*WORK ORDER*:
Reproduce everything from the line that contains "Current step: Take" down to the line that contains "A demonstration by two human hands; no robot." in the listing below, word for word and nothing more. Leave the pictures out.

*SUPPLIED DATA*:
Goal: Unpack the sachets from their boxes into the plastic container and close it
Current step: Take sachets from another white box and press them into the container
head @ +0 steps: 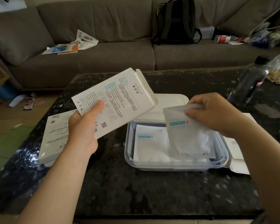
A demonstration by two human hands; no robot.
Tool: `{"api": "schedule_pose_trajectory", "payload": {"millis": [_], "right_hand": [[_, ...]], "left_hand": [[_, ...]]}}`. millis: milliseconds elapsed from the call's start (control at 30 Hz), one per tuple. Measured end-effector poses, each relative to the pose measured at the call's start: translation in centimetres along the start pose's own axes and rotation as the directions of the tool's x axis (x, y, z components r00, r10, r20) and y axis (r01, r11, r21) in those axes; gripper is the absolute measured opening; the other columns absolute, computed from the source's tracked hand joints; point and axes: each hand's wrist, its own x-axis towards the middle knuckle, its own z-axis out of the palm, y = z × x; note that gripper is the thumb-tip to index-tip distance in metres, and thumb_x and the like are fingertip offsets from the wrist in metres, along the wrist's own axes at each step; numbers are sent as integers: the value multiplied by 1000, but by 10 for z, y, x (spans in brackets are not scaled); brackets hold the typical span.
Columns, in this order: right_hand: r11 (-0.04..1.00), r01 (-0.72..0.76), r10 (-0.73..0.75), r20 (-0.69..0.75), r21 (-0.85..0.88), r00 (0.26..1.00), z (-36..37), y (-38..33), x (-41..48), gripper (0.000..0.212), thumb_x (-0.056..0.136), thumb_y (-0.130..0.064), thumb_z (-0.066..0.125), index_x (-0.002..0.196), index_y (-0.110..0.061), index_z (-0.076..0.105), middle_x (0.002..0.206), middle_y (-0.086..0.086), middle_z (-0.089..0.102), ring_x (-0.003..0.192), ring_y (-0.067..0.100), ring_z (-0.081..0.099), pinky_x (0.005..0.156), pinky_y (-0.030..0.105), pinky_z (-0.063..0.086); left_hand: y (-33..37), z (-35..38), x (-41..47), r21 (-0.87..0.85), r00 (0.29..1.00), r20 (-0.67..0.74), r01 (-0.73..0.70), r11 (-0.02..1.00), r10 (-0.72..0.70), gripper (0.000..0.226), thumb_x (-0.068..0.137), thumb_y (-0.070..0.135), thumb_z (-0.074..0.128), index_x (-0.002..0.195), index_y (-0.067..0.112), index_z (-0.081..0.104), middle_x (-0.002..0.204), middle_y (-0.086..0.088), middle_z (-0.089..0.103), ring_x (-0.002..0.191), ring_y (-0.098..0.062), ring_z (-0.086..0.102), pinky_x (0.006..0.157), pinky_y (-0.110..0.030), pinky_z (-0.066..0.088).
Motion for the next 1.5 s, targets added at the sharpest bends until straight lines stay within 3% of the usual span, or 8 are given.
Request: {"api": "schedule_pose_trajectory", "payload": {"millis": [167,333,500,633,767,933,1300,1500], "right_hand": [[962,-99,107,16,-256,994,17,11,10,6,93,-22,69,98,-22,65,95,-4,65,81,16,62,59,20,48],[846,-82,89,-12,-527,996,23,14,6,35,88,-24,75,119,-21,60,112,2,64,87,20,59,78,32,52],[706,-27,-11,-49,-708,999,33,8,-3,47,84,-21,76,124,-16,51,114,10,49,91,22,51,78,34,50],[764,157,19,264,-625,964,38,0,-10,69,82,-41,79,141,-33,44,146,-1,45,130,24,48,107,41,42],[789,178,190,508,-589,840,38,7,-16,93,81,-52,76,155,-45,19,166,-16,12,151,17,22,120,39,24],[754,185,261,547,-630,796,39,14,-11,93,87,-59,65,155,-49,4,167,-18,-3,154,19,14,121,40,23],[750,201,271,569,-631,776,52,16,-7,101,81,-81,46,158,-39,-2,168,-12,-2,153,23,17,121,46,23],[796,166,225,539,-582,812,57,7,-9,76,92,-63,49,156,-31,22,161,-3,31,142,25,39,113,40,36]], "left_hand": [[-1,0,1,3,999,32,5,1000,-5,26,93,21,78,118,24,76,107,4,82,98,-16,79,86,-42,62],[-3,3,-1,45,995,102,14,999,-19,24,93,22,77,117,25,77,112,4,81,104,-16,78,97,-48,59],[-4,7,-5,61,992,127,19,998,-27,21,94,21,76,115,24,77,111,4,81,104,-17,78,98,-48,59],[-4,7,-6,67,992,122,20,998,-28,21,94,21,76,115,24,77,111,4,81,103,-16,78,96,-46,60],[-5,7,-6,77,991,129,20,997,-30,23,94,21,76,117,24,77,112,4,81,104,-17,77,97,-47,59],[-6,7,-5,81,990,137,19,997,-30,24,94,21,76,118,23,77,113,3,80,105,-18,77,98,-48,59],[-8,7,-7,105,990,139,18,994,-33,22,94,22,76,116,26,76,113,4,80,105,-17,77,96,-47,59],[-9,7,-8,108,988,148,21,994,-37,25,95,22,75,119,24,76,114,3,80,106,-17,77,97,-47,59]]}}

*EXPECTED ANSWER*:
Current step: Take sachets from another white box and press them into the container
head @ +0 steps: 
A demonstration by two human hands; no robot.

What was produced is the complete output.